DSP should in addition assess the extent of the disruption to the functioning of the service and how it impacts economic and societal activities. However, a DSP is obliged to notify an incident only where the provider has access to the information needed to assess the impact of an incident against all the above criteria.
Confidentiality of notification
Without further elaboration, the directive specifies that notification of cyber incidents should not expose the notifying party to increased liability. The notified competent authority or the CSIRT can decide to share information about the incident with other member states affected by the incident. In this connection, the NIS Directive states that the security, commercial interests and confidentiality of the operator’s information should be protected. Ways to ensure this include limiting exchange of information to information that is necessary for application of the directive, relevant and proportionate to the purpose of the exchange. But it is unclear how exactly these provisions will operate in practice.
In addition, the authorities may inform the public about individual incidents. They may do so where public awareness is needed to prevent an incident or handle an ongoing incident. The directive provides for prior consultation of the notifying operator in this case, but does not elaborate on how the operator’s interests would be balanced against the public interest and what the operator’s remedies are to stop information about the incident from being published.

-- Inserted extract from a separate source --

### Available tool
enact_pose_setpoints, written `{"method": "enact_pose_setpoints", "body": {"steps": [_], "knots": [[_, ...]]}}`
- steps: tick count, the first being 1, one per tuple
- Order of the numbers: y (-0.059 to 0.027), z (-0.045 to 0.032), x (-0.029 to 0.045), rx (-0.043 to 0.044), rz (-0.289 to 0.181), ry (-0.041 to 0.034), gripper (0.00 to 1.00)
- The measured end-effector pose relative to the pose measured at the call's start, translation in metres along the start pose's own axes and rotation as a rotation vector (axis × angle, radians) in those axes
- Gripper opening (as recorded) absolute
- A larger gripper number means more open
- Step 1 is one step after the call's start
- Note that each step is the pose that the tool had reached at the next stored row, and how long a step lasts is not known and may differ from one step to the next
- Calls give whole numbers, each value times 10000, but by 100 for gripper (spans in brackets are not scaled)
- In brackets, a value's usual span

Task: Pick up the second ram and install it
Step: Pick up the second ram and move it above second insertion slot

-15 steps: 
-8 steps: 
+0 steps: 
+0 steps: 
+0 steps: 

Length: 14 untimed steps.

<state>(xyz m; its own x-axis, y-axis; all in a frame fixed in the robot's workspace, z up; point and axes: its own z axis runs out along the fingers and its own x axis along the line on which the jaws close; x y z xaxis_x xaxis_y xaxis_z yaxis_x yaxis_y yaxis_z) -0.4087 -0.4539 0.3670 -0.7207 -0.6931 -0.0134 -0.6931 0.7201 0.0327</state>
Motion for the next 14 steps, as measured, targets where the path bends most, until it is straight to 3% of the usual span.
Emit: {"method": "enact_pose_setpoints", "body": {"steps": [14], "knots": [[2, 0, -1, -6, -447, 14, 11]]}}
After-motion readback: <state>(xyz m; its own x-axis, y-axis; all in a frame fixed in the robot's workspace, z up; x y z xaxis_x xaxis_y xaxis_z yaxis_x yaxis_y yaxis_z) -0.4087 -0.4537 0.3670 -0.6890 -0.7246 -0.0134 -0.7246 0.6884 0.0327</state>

Implementation in the Netherlands
In the Netherlands, the exact implementing measures for the NIS Directive have not been announced yet. However, in anticipation of the directive, the Dutch government has introduced a legislative proposal that would cover at least the incident notification requirements for operators of services that are vital to Dutch society. The Cybersecurity Breach Notification Bill introduces mandatory notifications of serious security breaches or loss of integrity of vital electronic information systems. The explanatory memorandum identifies the same vital industries as provided under the NIS Directive, but also includes the telecom and nuclear sectors. However, the critical infrastructure list has not been finalised yet. As under the NIS Directive, further regulation must identify specific companies that meet the ‘vital provider’ definition.
Effect on businesses
The NIS Directive will mostly impact businesses that qualify as essential service operators or DSPs – both in and outside the EU. It is suggested that businesses operating in the industries mentioned above closely monitor the national implementation measures taken by member states where the businesses are established or active. This enables them to establish whether they will be listed as an operator of essential services and what the exact scope of their new obligations will be.
We further recommend these businesses to consider adopting appropriate cybersecurity policies and implement risk-based incident response procedures. In addition, they should review and update their agreements with third parties, where necessary. This is because the directive explicitly states that the security and incident reporting applies to the operators of essential services and DSP regardless whether they perform the maintenance of their network and information systems internally or outsource it.
Finally, businesses can verify whether they already have information security or incident reporting duties under other EU or national legislation. For instance, a security incident notification obligation already exists under personal data protection laws in some member states and will apply EU-wide once the new EU General Data Protection Regulation comes into force. We note that there may be overlap in notification obligations.